WORK INSTRUCTION: How many lines below include the word "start"? State that number and nothing else.

DATA PROVIDED:
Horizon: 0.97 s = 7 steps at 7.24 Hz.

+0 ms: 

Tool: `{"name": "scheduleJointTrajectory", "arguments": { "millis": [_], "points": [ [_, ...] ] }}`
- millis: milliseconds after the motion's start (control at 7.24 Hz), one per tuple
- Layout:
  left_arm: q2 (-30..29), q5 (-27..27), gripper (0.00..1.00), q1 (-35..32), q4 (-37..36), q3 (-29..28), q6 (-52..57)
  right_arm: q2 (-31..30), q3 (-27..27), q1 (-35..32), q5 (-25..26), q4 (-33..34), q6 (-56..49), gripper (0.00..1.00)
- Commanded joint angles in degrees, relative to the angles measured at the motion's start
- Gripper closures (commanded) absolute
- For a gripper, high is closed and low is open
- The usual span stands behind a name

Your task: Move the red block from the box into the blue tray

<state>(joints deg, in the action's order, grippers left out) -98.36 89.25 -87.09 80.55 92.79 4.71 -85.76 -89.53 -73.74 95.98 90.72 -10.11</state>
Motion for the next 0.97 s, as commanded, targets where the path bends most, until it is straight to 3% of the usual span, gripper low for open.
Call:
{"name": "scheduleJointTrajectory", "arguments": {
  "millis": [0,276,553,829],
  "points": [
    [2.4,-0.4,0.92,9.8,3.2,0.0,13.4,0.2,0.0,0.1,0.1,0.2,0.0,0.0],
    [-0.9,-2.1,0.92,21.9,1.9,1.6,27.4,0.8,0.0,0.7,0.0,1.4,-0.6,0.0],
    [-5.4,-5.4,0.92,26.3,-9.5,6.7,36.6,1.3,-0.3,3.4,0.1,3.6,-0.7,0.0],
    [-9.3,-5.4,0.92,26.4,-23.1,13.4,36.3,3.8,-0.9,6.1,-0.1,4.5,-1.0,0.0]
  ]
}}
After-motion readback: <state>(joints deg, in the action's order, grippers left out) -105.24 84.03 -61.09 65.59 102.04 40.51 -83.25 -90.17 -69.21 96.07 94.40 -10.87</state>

FINISHED TASK: 2